Related primes: Redundancy, Fault Tolerance, Resilience, Robustness, Flow, Coupling, Observability, State and State Transition, Transaction, Data Integrity, Resource Management, Threshold, Boundary

Structural Signature

This archetype is a strong candidate when the following conditions co-occur:

  • A system has an essential function, flow, authority, process, service, or responsibility.
  • That function normally depends on a primary path, component, provider, channel, site, person, system, or authority.
  • Failure or degradation of the primary would interrupt the protected function.
  • An alternate path or capacity can plausibly assume the function.
  • The system can detect primary failure, degradation, or unavailability.
  • The system can transfer flow, authority, state, context, or responsibility without violating critical invariants.
  • There is a recovery, reconciliation, or failback policy once the primary returns.

Failover is especially relevant when continuity matters more than preserving the exact original path.

Intervention Signature

Detect primary failure or degradation, transfer function or flow to an alternate path, and preserve enough state, authority, or continuity for the alternate to operate safely.

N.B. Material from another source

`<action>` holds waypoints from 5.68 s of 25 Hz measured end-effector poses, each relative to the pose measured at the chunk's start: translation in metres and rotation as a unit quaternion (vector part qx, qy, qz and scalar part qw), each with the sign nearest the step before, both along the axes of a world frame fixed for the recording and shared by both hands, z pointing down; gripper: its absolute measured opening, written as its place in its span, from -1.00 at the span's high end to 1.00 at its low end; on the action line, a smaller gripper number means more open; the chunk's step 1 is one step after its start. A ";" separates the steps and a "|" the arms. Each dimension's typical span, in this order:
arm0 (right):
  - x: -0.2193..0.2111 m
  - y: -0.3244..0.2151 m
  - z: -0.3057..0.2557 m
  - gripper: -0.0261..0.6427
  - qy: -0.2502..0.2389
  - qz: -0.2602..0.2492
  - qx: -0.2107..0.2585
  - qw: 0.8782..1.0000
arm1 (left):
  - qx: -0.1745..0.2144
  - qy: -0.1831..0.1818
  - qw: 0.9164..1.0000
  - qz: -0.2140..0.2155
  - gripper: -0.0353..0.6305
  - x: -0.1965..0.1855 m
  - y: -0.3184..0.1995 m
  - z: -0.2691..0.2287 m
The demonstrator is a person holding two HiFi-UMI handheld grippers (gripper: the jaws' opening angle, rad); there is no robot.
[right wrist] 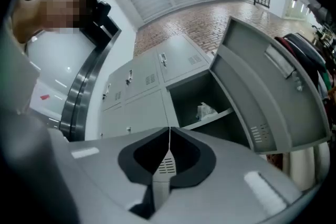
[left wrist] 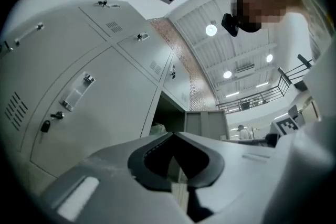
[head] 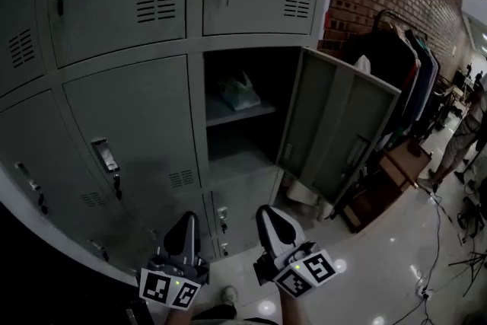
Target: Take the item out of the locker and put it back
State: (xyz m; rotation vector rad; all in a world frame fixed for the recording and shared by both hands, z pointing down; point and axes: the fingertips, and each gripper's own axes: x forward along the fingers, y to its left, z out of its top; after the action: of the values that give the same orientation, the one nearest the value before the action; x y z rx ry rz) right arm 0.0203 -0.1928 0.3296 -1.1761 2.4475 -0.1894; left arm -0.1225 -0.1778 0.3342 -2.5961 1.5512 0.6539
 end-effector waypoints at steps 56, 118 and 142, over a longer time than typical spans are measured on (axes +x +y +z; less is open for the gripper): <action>0.049 -0.088 -0.047 0.82 0.015 0.019 0.082 0.996 | 0.000 -0.005 1.000 -0.006 0.88 0.018 -0.098 -0.015; -0.026 -0.278 -0.100 0.82 0.211 0.068 -0.003 0.975 | 0.006 -0.001 1.000 -0.007 0.88 0.011 -0.109 -0.021; -0.009 -0.257 -0.107 -0.06 0.166 0.066 0.012 0.984 | -0.001 0.004 1.000 0.000 0.88 0.016 -0.112 -0.019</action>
State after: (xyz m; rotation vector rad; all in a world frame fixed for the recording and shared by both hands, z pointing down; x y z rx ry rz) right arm 0.0114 -0.4501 0.2223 -1.4535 2.6287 0.0835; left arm -0.1065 -0.2894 0.3155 -2.5981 1.5543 0.6631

The intervention changes the system from a single vulnerable dependency into a prepared continuity structure:

primary path
  -> failure detected
      -> alternate path activated
          -> protected function continues
              -> recovery or failback managed

The key move is not merely having a backup. It is the operational transfer of function to that backup when the primary can no longer safely serve.

Causal Logic

A system with only one viable path is vulnerable to interruption. If the primary path fails, all dependent function stops unless the system can either reduce demand, degrade service, repair the primary instantly, or switch to another path.

Failover works by changing dependency structure.

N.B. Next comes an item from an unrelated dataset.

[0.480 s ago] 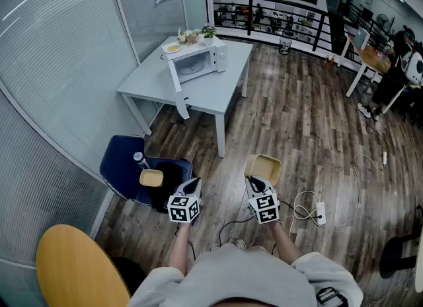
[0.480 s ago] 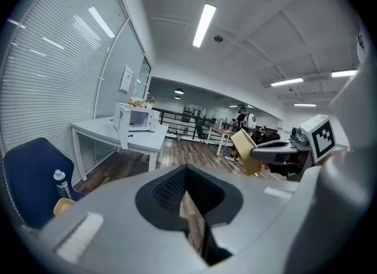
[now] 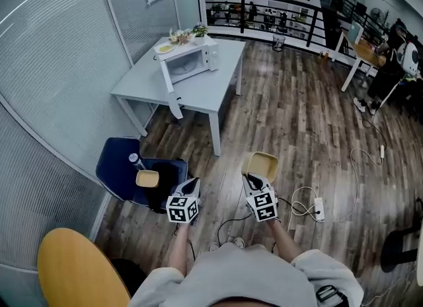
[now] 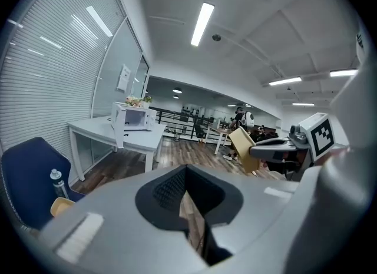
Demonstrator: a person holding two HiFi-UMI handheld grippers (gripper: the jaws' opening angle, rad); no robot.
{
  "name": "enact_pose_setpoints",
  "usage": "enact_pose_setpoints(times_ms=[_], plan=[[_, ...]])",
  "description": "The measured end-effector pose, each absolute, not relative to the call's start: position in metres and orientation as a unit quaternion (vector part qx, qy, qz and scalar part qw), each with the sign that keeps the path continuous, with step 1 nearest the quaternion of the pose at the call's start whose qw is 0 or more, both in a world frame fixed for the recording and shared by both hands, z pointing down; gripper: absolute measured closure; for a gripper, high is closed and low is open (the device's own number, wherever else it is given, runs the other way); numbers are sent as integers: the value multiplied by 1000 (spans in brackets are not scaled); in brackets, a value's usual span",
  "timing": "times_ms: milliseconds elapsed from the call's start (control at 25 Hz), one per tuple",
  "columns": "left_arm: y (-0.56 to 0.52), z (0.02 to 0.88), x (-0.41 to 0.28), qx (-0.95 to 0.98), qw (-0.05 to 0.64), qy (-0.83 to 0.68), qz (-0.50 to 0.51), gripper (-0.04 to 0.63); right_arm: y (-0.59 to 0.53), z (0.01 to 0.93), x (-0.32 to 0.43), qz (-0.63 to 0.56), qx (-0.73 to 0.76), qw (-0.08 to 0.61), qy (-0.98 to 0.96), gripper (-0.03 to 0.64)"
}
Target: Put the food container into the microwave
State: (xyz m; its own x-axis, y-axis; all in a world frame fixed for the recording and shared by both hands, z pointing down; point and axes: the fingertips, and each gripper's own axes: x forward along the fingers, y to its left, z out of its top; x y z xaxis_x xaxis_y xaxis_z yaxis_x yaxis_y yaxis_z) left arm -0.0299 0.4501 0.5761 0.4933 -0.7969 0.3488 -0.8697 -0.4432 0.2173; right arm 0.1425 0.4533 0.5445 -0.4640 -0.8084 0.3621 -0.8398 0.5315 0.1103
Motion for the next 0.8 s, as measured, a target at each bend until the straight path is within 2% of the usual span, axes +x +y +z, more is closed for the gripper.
enact_pose_setpoints(times_ms=[800], plan=[[454, 586, 30, 838, 188, -501, 104, 584, 448, 560, 194, 52, 466, 185, -864, 588]])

  1. Alternate capacity is prepared. A secondary component, route, provider, person, site, process, or authority exists before or during the failure.
  2. Primary failure becomes legible. The system detects unavailability, degraded performance, corruption, loss of authority, or unacceptable risk.
  3. Responsibility transfers. Flow, function, authority, or service moves from the primary to the alternate.
  4. State and context are preserved or reconciled. The alternate must know enough to operate safely.
  5. Continuity is maintained. The protected function continues with bounded disruption.
  6. Recovery is managed. The system either remains on the alternate, returns to the primary, or reconciles both paths.

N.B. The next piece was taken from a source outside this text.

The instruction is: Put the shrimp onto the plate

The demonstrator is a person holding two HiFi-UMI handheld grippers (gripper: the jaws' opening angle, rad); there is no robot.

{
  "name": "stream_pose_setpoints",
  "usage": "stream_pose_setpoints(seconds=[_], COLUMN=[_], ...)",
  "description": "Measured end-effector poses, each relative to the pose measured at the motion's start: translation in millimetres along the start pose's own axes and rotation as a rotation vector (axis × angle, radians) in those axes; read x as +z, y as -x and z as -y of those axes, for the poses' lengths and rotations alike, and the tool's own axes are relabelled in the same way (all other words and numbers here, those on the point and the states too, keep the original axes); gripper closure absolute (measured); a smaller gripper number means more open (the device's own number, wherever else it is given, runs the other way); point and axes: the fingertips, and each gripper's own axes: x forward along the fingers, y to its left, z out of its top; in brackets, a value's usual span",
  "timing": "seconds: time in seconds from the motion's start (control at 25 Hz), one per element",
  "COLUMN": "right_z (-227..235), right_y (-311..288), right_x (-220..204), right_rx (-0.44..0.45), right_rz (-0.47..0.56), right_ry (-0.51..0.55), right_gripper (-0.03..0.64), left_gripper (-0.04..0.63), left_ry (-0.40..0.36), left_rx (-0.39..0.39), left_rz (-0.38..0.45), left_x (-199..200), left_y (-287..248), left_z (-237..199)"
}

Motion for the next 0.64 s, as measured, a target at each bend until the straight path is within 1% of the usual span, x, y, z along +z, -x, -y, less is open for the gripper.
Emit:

The archetype transforms a single-path interruption into a managed switchover.

What It Is Not

Failover is not redundancy. Redundancy provides duplicate components or capacity. Failover is the intervention that activates or transfers function to alternate capacity when the primary fails or degrades.

Failover is not load balancing. Load balancing distributes ordinary load across multiple active resources. Failover transfers function because the primary path is unavailable, unsafe, or degraded. Some mechanisms combine both, but the intervention logic differs.

Failover is not Graceful Degradation. Graceful Degradation preserves core function by reducing lower-priority capabilities or service quality. Failover attempts to preserve the protected function by switching to alternate capacity.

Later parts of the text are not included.